** WHAT YOU HAVE TO DO **
Reproduce, from the lines below, exactly the stretch that begins at the line containing "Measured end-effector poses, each" and ends at the line containing "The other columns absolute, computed", both included.

** DATASET CONTENT **
---------------

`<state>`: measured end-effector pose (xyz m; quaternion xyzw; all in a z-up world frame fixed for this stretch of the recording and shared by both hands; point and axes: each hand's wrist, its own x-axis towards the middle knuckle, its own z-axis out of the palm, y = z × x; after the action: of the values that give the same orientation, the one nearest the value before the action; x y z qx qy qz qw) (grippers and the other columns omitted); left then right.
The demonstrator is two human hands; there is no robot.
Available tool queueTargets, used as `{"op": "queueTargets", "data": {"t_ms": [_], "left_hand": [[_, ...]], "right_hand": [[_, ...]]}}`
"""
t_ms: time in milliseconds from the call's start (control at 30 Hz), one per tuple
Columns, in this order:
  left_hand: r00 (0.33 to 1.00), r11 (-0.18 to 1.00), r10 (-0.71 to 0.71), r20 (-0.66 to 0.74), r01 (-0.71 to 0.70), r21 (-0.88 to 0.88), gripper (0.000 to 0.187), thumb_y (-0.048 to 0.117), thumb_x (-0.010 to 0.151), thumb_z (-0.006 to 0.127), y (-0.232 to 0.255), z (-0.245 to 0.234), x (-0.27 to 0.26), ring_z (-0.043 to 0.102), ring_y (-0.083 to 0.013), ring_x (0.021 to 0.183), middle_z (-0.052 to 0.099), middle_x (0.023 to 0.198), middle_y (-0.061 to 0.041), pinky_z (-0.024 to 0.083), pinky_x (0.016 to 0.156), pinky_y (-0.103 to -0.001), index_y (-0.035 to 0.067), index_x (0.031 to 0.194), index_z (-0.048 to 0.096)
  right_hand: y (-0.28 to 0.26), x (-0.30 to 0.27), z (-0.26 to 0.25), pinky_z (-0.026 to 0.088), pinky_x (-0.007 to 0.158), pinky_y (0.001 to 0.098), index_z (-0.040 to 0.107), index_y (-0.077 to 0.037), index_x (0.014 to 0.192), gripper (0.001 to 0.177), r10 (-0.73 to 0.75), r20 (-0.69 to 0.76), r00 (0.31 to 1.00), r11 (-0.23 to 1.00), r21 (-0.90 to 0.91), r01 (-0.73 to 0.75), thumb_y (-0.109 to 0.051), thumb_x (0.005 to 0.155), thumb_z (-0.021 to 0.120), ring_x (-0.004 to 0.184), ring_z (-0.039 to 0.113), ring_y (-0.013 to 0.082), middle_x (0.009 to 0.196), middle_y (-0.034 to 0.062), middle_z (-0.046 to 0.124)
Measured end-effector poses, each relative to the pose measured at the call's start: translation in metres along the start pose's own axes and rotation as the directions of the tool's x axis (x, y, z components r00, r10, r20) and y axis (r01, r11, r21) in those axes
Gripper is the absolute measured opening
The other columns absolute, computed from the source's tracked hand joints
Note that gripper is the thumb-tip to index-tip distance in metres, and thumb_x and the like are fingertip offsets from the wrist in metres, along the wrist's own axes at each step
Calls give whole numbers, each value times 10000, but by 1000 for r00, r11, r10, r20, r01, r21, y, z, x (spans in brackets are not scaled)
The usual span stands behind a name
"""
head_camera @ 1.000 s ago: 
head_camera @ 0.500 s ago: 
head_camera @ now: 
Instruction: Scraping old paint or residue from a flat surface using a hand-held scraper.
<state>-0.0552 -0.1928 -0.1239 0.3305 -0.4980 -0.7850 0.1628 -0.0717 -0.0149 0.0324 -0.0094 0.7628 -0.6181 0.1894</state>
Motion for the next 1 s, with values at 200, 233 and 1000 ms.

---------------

** EXERCISE SOLUTION **
Measured end-effector poses, each relative to the pose measured at the call's start: translation in metres along the start pose's own axes and rotation as the directions of the tool's x axis (x, y, z components r00, r10, r20) and y axis (r01, r11, r21) in those axes
Gripper is the absolute measured opening
The other columns absolute, computed from the source's tracked hand joints

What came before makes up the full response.